> Assigned task
Of the lines below, copy those that hold the word "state".
------------
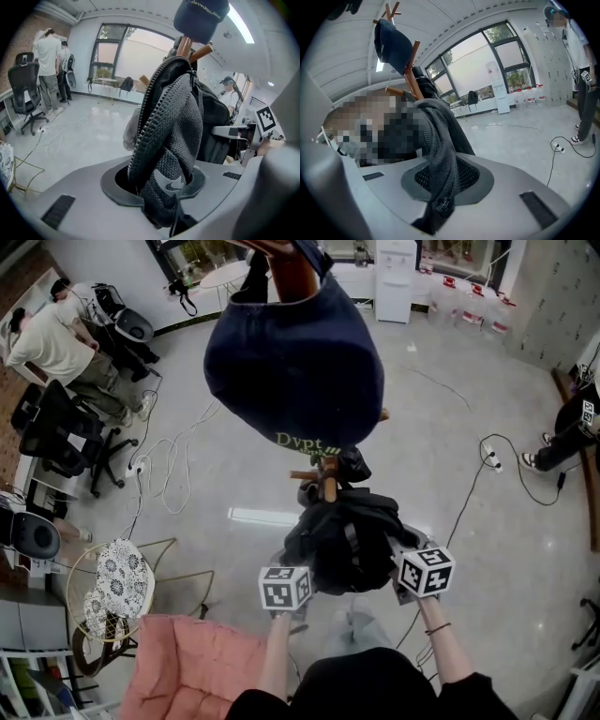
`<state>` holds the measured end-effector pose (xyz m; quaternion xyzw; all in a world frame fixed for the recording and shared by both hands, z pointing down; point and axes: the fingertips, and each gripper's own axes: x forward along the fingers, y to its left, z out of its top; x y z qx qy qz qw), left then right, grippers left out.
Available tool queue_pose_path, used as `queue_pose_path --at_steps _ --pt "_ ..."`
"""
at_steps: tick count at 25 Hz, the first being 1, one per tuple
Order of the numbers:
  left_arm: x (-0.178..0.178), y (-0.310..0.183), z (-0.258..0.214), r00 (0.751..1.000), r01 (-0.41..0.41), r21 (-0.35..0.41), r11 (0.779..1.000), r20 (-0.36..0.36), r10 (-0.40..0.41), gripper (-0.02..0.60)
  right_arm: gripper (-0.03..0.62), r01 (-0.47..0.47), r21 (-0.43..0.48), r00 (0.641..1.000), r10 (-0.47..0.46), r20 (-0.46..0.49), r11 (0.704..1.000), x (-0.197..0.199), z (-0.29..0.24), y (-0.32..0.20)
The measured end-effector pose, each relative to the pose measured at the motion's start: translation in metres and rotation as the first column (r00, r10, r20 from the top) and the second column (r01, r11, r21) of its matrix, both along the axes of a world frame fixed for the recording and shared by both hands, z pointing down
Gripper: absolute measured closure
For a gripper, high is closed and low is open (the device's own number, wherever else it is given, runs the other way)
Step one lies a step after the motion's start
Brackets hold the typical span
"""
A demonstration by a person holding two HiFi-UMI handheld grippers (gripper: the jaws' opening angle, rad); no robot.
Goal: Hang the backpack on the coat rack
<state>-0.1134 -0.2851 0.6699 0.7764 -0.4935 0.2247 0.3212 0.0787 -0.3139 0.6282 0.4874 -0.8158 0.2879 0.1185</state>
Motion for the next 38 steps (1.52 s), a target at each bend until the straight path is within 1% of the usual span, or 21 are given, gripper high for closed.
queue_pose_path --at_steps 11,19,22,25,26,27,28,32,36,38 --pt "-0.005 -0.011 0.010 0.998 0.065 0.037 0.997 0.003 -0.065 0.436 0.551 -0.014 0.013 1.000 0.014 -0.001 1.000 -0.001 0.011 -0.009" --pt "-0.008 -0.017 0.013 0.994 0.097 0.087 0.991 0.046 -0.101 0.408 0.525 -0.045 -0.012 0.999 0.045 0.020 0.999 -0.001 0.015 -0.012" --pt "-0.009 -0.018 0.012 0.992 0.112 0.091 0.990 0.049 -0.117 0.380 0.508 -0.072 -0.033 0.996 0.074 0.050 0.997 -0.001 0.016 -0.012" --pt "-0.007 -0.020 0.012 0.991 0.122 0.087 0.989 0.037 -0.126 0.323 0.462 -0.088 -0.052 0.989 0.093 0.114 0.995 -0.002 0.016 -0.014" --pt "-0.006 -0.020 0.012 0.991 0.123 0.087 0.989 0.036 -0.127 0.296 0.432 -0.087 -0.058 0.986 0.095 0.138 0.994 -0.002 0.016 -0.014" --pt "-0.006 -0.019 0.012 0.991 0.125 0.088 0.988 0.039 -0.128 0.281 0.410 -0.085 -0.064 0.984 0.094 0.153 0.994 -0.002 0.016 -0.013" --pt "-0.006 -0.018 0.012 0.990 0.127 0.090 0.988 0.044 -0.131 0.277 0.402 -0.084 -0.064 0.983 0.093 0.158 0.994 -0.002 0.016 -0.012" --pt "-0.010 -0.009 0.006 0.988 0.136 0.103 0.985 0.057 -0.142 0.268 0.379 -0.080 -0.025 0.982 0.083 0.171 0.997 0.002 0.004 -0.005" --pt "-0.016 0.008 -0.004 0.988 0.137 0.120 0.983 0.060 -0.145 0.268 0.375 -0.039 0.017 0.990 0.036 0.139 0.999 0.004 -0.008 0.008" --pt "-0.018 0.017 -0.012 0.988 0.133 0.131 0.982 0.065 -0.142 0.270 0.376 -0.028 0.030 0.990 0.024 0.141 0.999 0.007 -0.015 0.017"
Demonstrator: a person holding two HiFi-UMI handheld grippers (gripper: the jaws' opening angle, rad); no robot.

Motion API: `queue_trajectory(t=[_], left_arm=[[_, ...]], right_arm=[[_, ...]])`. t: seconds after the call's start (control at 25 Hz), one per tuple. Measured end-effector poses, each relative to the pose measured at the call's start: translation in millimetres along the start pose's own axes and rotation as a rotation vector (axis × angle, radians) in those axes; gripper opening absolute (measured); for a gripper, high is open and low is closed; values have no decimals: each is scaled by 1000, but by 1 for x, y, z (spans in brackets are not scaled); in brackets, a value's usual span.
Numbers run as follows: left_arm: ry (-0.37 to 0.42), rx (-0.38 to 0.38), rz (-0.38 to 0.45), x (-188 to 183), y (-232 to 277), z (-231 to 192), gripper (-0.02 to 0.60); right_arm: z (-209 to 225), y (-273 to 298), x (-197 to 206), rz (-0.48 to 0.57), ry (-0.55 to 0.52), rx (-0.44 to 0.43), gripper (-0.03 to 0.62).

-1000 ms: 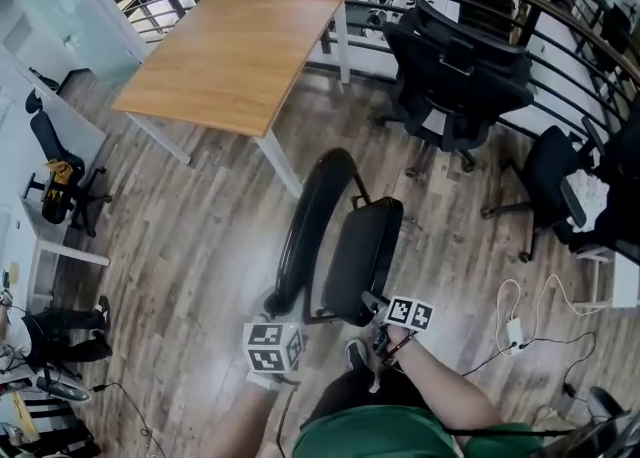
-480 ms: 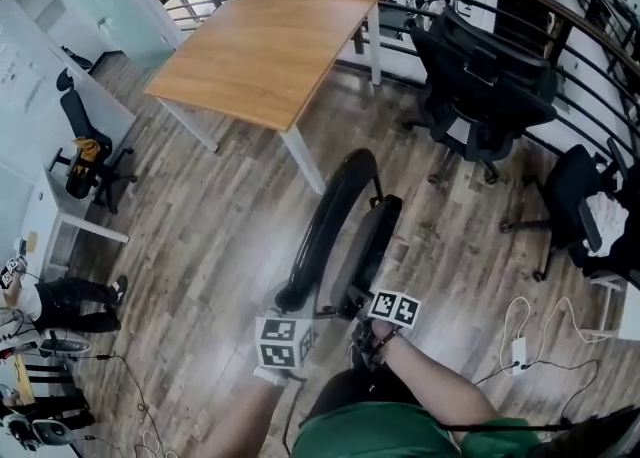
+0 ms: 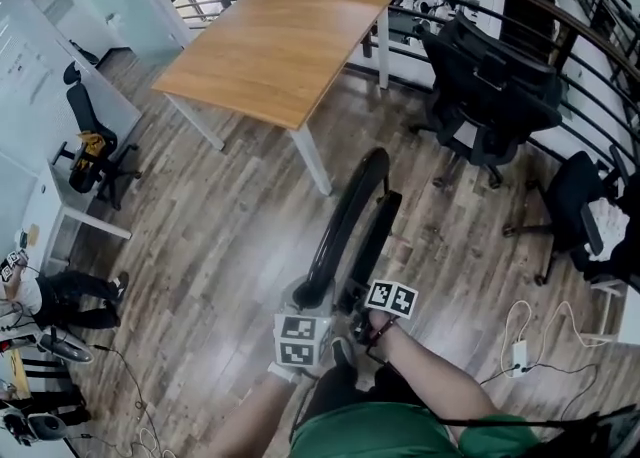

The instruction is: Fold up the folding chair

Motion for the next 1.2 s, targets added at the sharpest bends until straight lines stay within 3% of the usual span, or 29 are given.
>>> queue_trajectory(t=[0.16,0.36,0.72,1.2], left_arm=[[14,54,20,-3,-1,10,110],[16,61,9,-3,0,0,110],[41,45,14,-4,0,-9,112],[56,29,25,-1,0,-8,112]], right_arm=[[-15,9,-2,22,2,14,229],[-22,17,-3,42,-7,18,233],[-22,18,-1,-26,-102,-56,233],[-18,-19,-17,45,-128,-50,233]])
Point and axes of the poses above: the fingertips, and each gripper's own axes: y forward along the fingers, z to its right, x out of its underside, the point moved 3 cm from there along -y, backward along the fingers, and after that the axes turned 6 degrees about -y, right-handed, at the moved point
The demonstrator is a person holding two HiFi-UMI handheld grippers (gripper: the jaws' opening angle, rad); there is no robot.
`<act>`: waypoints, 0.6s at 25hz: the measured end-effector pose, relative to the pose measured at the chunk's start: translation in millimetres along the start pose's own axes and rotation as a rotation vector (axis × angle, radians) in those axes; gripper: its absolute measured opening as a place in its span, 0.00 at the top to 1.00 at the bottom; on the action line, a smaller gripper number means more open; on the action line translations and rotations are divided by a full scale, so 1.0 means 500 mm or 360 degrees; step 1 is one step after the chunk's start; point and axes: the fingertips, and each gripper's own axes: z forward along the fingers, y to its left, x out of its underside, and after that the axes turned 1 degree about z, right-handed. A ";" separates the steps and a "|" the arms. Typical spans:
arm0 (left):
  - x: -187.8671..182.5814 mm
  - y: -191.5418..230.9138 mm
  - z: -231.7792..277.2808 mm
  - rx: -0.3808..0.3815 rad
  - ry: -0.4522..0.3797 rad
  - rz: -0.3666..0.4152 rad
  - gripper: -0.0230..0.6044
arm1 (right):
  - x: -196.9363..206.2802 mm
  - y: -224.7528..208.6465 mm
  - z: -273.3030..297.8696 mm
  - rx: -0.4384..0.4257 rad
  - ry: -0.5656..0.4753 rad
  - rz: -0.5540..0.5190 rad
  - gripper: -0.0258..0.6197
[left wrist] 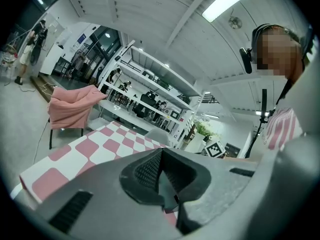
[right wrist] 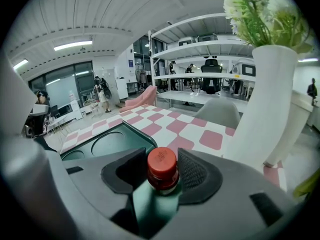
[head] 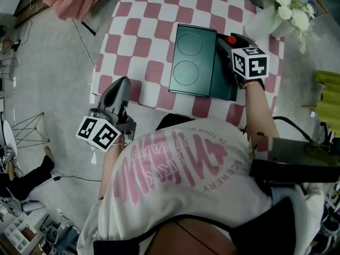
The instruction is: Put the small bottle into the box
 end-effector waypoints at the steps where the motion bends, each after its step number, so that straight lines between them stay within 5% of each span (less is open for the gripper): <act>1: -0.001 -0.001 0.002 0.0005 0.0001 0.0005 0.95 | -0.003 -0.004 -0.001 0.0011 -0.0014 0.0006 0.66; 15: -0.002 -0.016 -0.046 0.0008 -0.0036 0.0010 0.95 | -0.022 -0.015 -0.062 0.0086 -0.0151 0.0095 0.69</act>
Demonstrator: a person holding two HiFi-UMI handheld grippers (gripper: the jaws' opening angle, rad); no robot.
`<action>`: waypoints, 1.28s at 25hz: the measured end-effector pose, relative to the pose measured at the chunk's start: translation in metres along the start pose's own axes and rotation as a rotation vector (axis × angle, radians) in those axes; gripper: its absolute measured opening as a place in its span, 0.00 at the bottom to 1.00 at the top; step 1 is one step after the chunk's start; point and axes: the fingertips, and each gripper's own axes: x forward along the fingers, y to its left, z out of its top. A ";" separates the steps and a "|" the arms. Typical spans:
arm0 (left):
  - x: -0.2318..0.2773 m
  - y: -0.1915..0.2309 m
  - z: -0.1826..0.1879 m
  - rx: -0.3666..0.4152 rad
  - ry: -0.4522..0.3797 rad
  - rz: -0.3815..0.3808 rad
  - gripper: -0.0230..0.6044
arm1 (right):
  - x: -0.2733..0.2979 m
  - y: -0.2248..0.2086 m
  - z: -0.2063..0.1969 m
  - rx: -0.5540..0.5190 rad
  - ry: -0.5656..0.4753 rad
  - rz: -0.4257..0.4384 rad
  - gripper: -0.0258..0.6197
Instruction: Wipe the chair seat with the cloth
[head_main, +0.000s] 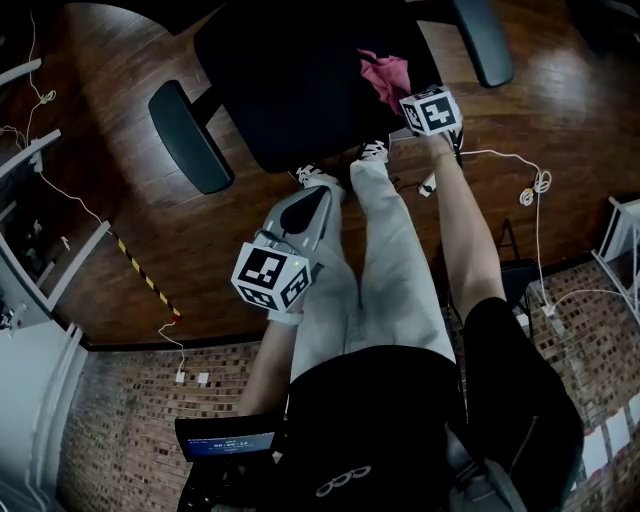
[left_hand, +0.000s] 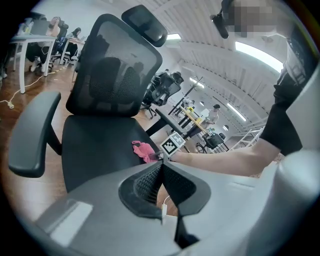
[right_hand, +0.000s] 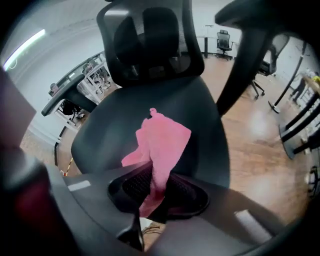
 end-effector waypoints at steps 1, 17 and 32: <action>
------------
> Reply to the task
`<state>` holds the measured end-effector pose (xyz m; quaternion xyzw; all in a world frame fixed for the recording and shared by both hands, z pointing down; point and axes: the fingertips, and each gripper's own axes: x forward along the fingers, y to its left, z out of its top; x y z qx qy qz qw), left then right, grippers left out.
<state>-0.1134 -0.2851 0.6699 0.7764 -0.4935 0.2247 0.3212 0.0787 -0.3139 0.6282 0.4874 -0.8158 0.2879 0.1185</state>

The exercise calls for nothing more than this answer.